Ah Maggie, I know my own story, nothing like yours, but I will never forget where I was, what I heard, what I saw and how the reality and truth slowly and then suddenly sunk in past my initial explanations to myself that day-it was a process of realization for me, comprehension just didn't stretch to the truth at first, took probably 20 minutes to full comprehension.
But have friends on the early federal disaster-response teams that went to NYC. I heard some of their stories and still cry: of finding city firefighters slumped on the curb in a daze-disassociated, lost in space, getting them in a fed vehicle and driving around and around, letting the guy talk, regain sense of reality once more. Helping figure out how to clear the debris-barges to NJ and making it happen. public affairs people figuring out how to let the country know what was happening.
A year later, I was sitting in a restaurant in tiny-town central part of my state, with 9 other people in my profession -which is fairly specialized. We all live and work in this leftcoast state across the country from NYC.

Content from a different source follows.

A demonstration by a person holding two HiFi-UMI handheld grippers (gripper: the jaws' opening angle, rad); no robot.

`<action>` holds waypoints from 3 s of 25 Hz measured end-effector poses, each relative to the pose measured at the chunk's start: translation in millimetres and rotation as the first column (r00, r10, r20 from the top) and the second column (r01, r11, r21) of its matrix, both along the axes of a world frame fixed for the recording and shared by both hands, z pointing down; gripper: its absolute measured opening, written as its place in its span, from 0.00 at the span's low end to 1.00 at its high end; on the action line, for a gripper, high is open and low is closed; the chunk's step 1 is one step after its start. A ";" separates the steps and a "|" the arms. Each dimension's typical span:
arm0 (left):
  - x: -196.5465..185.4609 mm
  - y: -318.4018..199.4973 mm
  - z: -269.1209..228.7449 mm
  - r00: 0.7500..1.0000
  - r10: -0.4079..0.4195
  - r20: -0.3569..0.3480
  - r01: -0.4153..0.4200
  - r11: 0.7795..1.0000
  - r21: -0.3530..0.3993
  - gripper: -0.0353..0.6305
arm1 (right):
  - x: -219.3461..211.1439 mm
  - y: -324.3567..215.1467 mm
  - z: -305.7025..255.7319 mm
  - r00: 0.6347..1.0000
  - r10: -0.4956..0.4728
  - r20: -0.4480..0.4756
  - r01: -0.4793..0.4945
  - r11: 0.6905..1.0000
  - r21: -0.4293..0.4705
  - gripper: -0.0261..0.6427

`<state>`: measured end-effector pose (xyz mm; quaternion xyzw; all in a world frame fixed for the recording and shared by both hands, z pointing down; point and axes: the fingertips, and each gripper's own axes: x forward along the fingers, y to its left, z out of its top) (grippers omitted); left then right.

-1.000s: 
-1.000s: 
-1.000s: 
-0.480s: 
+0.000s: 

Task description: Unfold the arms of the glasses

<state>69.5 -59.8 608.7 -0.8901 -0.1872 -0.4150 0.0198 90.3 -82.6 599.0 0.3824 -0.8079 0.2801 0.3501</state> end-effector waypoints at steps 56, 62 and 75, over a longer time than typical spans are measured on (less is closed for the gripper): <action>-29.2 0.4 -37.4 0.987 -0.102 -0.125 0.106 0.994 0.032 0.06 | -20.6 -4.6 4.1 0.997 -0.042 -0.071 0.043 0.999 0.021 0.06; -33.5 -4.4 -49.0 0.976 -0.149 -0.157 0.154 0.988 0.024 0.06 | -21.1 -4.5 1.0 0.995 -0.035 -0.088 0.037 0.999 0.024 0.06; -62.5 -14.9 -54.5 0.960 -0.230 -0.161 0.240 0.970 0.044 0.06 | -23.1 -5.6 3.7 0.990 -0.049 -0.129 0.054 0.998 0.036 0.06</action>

One of us had been on one of those first disaster-response teams, another was spouse of that person (they were completely out of contact for days on end while the team was in NYC), they were native NYC people, both of them. they both had lost friends. My age.
another was from NYC, 24 yrs old. brandnew to our state the day of 9/11, life belongings in the car, didn't know a soul in her new commmunity-completely alone in life that day. Knew people in the tower, people she'd known her whole life. out of touch with family in NYC completely that day.
Another of our little group was flying back home from back east that day, plane grounded in MT, couldn't contact her husband-another member of our little specialty group. out of 10 of us, 5 lives had been directly impacted by events. never felt the country more interconnected as they told their stories at our table in tiny-town central leftcoast state that night.